30. A process in accordance with claim 28 wherein the conductivity sensitivity is about 0.1.

31. A process in accordance with claim 28 wherein the rough carrier surfaces are obtained by the disintegration of fired carrier particles.

32. A process in accordance with claim 28 wherein there is added to the carrier a polymeric coating.

33. A process in accordance with claim 28 wherein the resin particles for the toner are selected from the group consisting of polyesters, styrene butadiene copolymers, styrene acrylate copolymers, and styrene methacrylate copolymers.

34. A process in accordance with claim 28 wherein the resin for the toner is a polyester results from the condensation reaction of dimethylterephthalate, 1,2-propanediol, 1,3-butanediol, and pentaerythritol; or wherein the polyester results from the condensation reaction of dimethylterephthalate, 1,2-propanediol, diethylene glycol, and pentaerythritol.

35. A developer in accordance with claim 18 wherein there is selected as the toner a styrene methylacrylate copolymer grafted with or containing a low molecular wax of polypropylene or polyethylene, and a second resin comprised of a styrene acrylate acrylonitrile terpolymer.

36. A developer in accordance with claim 18 wherein the toner is comprised of first resin particles, and second resin particles.

37. A developer in accordance with claim 1 wherein the carrier particles contain a partial or conductive coating thereover.

38. A developer composition with a conductivity of from about 10.sup.-6 to about 10.sup.-12 (ohm-cm).sup.-1, which developer is comprised of a toner containing resin particles, pigment particles and a metal salt of a fatty acid; and carrier particles with rough surfaces thereon.
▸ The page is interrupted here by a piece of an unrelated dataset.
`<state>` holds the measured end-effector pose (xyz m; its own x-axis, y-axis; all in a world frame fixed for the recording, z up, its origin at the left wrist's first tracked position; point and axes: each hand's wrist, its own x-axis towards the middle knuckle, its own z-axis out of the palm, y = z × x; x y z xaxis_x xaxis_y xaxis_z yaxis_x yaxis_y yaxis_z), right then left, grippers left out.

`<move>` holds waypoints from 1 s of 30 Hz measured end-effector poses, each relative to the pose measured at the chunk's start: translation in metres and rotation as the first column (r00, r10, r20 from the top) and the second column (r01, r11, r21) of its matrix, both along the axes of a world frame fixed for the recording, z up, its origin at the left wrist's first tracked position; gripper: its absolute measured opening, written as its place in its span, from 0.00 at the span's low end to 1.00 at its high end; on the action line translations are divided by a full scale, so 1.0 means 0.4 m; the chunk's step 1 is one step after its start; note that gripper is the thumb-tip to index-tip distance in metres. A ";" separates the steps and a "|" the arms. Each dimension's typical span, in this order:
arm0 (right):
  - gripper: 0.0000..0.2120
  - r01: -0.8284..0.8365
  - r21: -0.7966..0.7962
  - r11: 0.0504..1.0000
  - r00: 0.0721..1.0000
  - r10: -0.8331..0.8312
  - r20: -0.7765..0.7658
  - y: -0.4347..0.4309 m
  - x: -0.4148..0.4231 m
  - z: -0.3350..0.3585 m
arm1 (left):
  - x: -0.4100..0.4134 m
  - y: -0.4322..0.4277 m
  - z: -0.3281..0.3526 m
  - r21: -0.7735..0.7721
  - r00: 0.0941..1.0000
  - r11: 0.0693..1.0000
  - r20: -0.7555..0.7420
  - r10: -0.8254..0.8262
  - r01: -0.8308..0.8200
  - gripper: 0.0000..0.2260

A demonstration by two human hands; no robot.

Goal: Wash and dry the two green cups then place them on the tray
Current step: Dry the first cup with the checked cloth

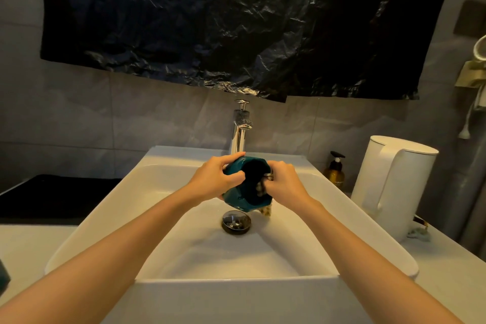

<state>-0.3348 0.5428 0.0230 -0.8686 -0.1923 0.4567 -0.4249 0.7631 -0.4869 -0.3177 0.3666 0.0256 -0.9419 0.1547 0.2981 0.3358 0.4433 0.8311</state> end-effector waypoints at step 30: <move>0.24 -0.234 -0.064 0.970 0.893 0.241 0.380 -0.006 0.020 0.009 | -0.002 -0.009 0.003 -0.047 0.983 0.999 0.180 0.027 -0.019 0.20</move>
<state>-0.3269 0.5405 0.0267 -0.9061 -0.4100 0.1040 -0.3714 0.6537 -0.6594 -0.3186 0.3629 0.0270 -0.9831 0.1412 0.1164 0.1713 0.4871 0.8564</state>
39. A developer composition with a conductivity of from about 10.sup.-10 to about 10.sup.-12 (ohm-cm).sup.-1, which developer is comprised of a toner composition, and a metal salt of a fatty acid; and a carrier with rough surfaces thereon.
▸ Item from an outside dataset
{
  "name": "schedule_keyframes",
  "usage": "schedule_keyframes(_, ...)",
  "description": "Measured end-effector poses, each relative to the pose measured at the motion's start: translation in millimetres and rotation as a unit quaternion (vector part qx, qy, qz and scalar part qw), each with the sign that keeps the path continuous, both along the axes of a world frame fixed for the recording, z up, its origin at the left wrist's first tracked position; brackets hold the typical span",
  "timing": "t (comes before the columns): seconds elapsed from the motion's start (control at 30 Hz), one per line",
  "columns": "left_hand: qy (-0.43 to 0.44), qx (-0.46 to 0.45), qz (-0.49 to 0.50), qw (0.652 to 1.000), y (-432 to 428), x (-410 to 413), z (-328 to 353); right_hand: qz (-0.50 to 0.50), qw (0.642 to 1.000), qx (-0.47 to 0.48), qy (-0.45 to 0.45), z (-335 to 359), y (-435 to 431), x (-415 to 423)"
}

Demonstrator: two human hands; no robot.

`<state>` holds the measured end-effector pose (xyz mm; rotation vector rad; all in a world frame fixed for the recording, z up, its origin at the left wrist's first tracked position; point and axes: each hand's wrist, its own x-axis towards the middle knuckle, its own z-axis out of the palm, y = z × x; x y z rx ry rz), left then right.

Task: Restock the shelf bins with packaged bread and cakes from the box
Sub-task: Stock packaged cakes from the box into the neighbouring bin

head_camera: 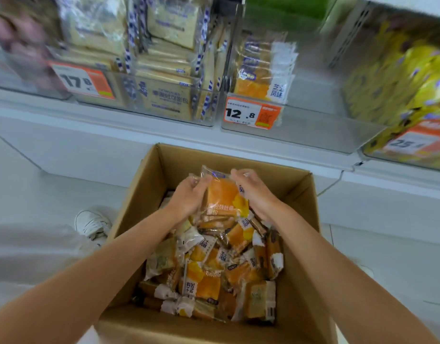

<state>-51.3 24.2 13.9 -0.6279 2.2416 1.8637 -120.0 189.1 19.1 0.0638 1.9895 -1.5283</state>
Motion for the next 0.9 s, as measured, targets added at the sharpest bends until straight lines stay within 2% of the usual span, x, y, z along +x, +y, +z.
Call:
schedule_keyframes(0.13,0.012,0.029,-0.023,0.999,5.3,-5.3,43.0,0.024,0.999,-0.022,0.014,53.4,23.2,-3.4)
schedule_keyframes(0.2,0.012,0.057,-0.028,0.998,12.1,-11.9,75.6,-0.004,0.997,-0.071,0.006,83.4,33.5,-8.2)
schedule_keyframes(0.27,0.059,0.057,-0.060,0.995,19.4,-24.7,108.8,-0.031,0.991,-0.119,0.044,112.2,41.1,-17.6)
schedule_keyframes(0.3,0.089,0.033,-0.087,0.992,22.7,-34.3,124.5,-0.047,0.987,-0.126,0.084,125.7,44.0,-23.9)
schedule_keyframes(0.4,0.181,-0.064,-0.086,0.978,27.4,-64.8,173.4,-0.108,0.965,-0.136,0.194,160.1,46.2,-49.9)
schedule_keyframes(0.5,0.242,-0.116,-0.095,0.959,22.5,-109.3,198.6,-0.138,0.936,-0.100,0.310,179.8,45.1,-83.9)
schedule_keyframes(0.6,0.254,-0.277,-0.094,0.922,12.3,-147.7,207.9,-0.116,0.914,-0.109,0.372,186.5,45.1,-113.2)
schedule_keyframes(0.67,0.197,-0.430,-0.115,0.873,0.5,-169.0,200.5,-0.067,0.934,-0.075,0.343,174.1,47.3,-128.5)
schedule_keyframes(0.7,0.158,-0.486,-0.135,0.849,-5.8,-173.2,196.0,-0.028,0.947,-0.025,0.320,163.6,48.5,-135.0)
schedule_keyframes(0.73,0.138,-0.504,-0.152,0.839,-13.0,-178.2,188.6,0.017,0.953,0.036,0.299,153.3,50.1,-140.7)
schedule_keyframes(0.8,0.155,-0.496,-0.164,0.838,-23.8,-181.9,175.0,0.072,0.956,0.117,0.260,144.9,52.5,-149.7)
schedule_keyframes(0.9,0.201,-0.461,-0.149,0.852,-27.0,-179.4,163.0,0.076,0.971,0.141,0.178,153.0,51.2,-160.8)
40. A process in accordance with claim 28 wherein the carrier particles with rough surfaces thereon are prepared by crushing or disintegrating carrier core materials.

41. A process in accordance with claim 28 wherein the rough surface carrier cores are prepared by crushing cores in the presence of hydrogen gas at a temperature of from about 300.degree. to about 500.degree. C.